Başbakan Recep Tayyip Erdoğan'ın "Çankaya'ya mı soracağız" sözlerine muhalefet partilerinden sert yanıt geldi. CHP Genel Başkan Yardımcısı Onur Öymen, “Gayet tabi soracaksın. Sen padişah mısın?” derken, MHP'li Mehmet Şandır, "Bu sözleri çatışmacı ve aşağılayıcı bir üsluptur. Sorsanız ne olur", DYP'li Saffet Arıkan Bedük, "Hükümet çoğunluğu temsil ediyorum anlayışı içinde hareket etmesi fevkalade yanlıştır", ANAVATAN'lı Mehmet Keçeciler de "Milli politikalarla ilgili köklü değişikler kurumlarda kararlaştırılmalı" tepkisini gösterdi.
Muhalefet partisi temsilcileri Başbakan Erdoğan’ın limanlar hamlesi olarak “Sözlü görüşmeler için de Çankaya'yı mı soracağız ve yahut da ilgili bazı kuruluşlara mı soracağız” ifadelerini ANKA’ya değerlendirdi.
CHP: “SİZ PADİŞAH MISINIZ?”
CHP Genel Başkan Yardımcısı Onur Öymen, Erdoğan’a sert tepki göstererek, “Gayet tabi soracaksınız. Herkesten önce Meclis’e soracaksınız Türkiye demokrasiyle yönetiliyorsa Meclis’e soracaksınız. Bütün Avrupa’nın Meclis’leri biliyor ama TBMM bilmiyor.

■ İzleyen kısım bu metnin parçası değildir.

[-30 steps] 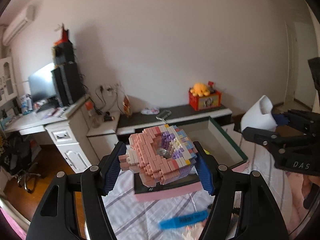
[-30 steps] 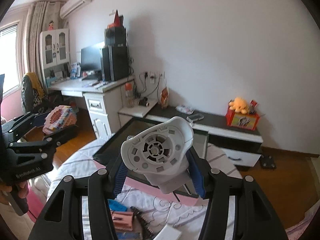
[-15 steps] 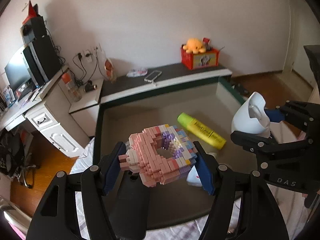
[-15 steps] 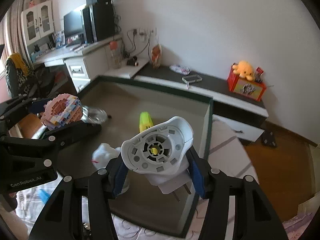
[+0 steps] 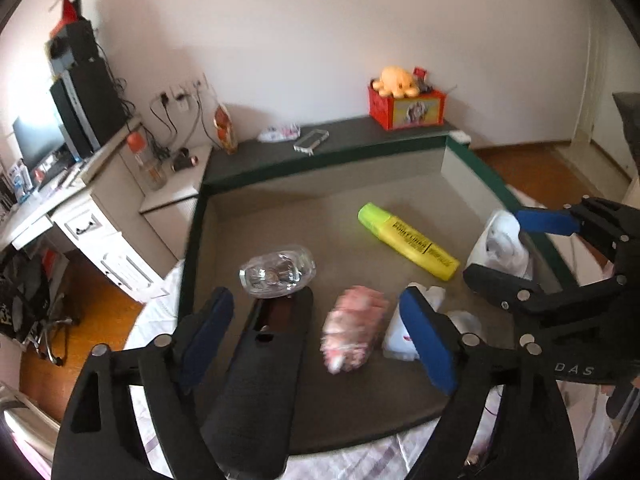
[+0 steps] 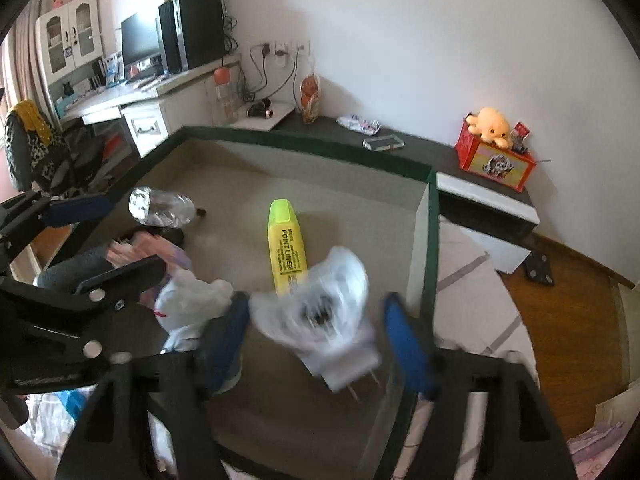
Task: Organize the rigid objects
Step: 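Carry the pixel-block toy and plug adapter into the pink box and release both, then withdraw both tools from the box back over the remaining items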
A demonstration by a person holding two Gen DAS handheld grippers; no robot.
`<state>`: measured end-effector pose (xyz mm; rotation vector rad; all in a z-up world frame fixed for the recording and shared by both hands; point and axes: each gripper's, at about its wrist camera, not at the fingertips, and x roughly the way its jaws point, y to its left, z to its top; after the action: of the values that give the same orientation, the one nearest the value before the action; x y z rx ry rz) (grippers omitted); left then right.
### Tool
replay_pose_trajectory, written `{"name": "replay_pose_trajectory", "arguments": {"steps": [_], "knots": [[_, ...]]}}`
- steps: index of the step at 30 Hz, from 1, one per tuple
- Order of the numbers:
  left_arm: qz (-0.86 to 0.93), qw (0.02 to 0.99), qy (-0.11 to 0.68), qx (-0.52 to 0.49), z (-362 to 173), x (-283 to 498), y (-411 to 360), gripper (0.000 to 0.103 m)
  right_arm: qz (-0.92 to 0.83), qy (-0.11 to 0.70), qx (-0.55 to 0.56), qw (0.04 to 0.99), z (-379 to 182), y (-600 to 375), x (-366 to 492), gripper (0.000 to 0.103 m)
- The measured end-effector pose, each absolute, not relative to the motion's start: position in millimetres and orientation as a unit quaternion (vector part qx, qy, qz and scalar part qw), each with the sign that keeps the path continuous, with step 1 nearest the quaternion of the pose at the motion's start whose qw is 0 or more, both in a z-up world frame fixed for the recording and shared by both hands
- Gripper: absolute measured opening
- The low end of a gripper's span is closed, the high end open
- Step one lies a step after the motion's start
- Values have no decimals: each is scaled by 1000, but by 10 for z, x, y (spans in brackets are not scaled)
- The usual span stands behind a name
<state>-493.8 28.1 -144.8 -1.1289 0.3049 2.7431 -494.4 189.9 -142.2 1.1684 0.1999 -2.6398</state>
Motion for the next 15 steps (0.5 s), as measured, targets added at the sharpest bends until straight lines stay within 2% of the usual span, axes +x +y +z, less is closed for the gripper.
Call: {"name": "replay_pose_trajectory", "arguments": {"steps": [5,7,11,15], "knots": [[940,60,96,-322,-1099,-4491,143,102,-924,55,358,124,-1087,1923,-4593,82],[950,52,94,-292,-933,-4236,77,103,-934,51,332,123,-890,1923,-4377,84],[966,40,87,-241,-666,-3706,-42,103,-954,48,273,116,-547,1878,-3895,103],[978,28,66,-194,-458,-3161,-173,103,-968,43,219,112,-271,1813,-3349,103]]}}
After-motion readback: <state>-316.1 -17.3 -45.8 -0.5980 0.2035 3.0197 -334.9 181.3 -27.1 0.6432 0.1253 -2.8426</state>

Hükümetin yaptığının “tek taraflı taviz vermek” olduğunu belirten Öymen, “TBMM yok sayılıyor. Siz padişah mısınız? Meclis’in yetkisini yok saymak Meclisin kararını ve ağırlını yok saymak demokratik bir ülkede olmaz. Bu kadar önemli stratejik ve askeri önemi olan bir konuda bu makamları yok sayacaksınız. Devlet olarak angaje olduğu milli bir davada Cumhurbaşkanını yok sayacaksınız. Böyle şey olmaz. Bu hükümet gidicidir, ne kadar erken giderse o kadar iyi olur” dedi.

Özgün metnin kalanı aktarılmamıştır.